Data Understanding


Contact name: Ken Moreland

Contact email:

VTK-m is a toolkit of scientific visualization algorithms for emerging processor architectures. One of the biggest recent changes in high-performance computing is the increasing use of accelerators. Accelerators contain small processing cores that are replicated and grouped for a very high computation rate at a much lower power. Current and future CPU processors also require much more explicit parallelism. VTK-m supports the fine-grained concurrency for data analysis and visualization algorithms required to drive extreme scale computing by providing abstract models for data and execution that can be applied to a variety of algorithms across many different processor architectures. In addition to serving as a repository for efficient implementations of visualization algorithms, VTK-m’s framework simplifies visualization development for multicore processors and automatically ports these algorithms across different processor types.



Contact name: Tom Peterka

Contact email:

DIY is an open-source package of scalable building blocks for data movement tailored to the needs of large-scale parallel analysis workloads. Scalable, parallel analysis of data-intensive computational science relies on decomposition among a large number of data-parallel subproblems, the efficient data exchange among them, and data transport between them and the memory/storage hierarchy.
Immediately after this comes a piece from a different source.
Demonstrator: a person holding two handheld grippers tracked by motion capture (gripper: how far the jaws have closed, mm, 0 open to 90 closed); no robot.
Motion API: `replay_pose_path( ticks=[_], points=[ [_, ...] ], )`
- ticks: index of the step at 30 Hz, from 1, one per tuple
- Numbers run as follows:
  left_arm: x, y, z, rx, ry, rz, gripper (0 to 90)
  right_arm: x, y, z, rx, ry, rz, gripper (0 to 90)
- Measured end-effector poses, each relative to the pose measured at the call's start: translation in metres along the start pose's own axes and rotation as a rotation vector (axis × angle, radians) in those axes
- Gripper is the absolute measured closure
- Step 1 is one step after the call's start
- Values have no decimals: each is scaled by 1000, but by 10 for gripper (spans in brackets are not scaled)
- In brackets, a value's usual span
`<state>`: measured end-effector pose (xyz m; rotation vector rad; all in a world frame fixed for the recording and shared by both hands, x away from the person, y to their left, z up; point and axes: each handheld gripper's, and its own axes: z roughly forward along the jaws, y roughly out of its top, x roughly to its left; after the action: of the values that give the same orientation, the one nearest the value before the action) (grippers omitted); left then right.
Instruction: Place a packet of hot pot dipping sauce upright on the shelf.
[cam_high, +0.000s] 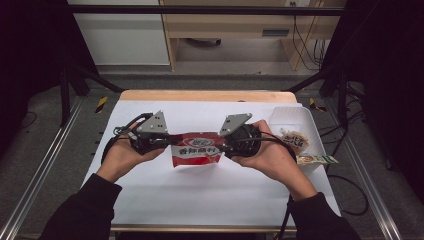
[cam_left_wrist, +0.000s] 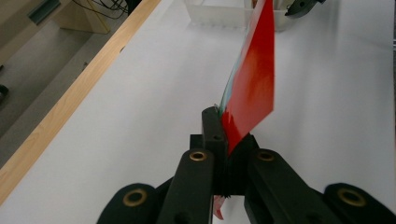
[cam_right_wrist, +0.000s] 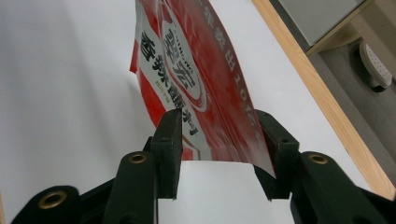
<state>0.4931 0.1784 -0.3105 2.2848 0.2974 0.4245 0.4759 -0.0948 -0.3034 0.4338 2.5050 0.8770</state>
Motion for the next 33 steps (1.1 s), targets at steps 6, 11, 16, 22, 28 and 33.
replay_pose_path(
  ticks=[6,11,16,22,28,33],
  points=[
    [-1,-2,1,0,-10,2,900,-2,2,5,20,11,-5,547],
    [-3,-2,3,-3,-14,2,900,-3,2,9,30,23,-5,565],
    [-3,0,5,-6,-18,4,900,-1,4,13,48,49,-30,649],
    [-3,0,4,-14,-24,-2,900,-1,4,16,68,52,-35,789],
    [-4,-1,4,-14,-26,-3,898,0,5,18,88,60,-48,893],
    [-4,-8,3,-44,-18,-28,862,-2,9,16,67,32,-35,897]
  ],
)
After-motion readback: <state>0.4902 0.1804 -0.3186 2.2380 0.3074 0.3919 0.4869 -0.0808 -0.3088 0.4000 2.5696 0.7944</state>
The abstraction enabling these capabilities is block parallelism; blocks and their message queues are mapped onto processing elements (MPI processes or threads) and are migrated between memory and storage by the DIY runtime. DIY supports distributed- and shared-memory parallel algorithms that can run both in- and out-of-core with the same code, with one or more threads per MPI process, and with one or more data blocks resident in memory. Computational scientists, data analysis researchers, and visualization tool builders can all benefit from these tools.



Contact name: Wes Bethel

Contact email:

SENSEI is an open source, generic in situ interface that makes it possible for parallel simulations, or other data producers, to code-couple to parallel third party endpoints, which may be applications or tools/methods, including user-written code in C++ or Python, as well as a growing class of data-intensive capabilities accessible through Python, capabilities such as AI/ML. Once a data producer is instrumented with the SENSEI interface, changing to a different endpoint is as simple as changing an XML configuration file with a text editor. SENSEI fully supports configurations where the simulation and endpoint are run at differing levels of concurrency, and will manage the potentially tricky process of partitioning and moving data from the M producer ranks to the N consumer ranks. The movement of data may be bidirectional, which means that a simulation not only sends data to an endpoint, but may also have access to results computed from the endpoint. While originally designed and implemented for analysis, visualization, and other data-intensive in situ tasks, SENSEI's design and implementation supports coupling of arbitrary code. SENSEI is part of the DOE HPC Data-Vis SDK.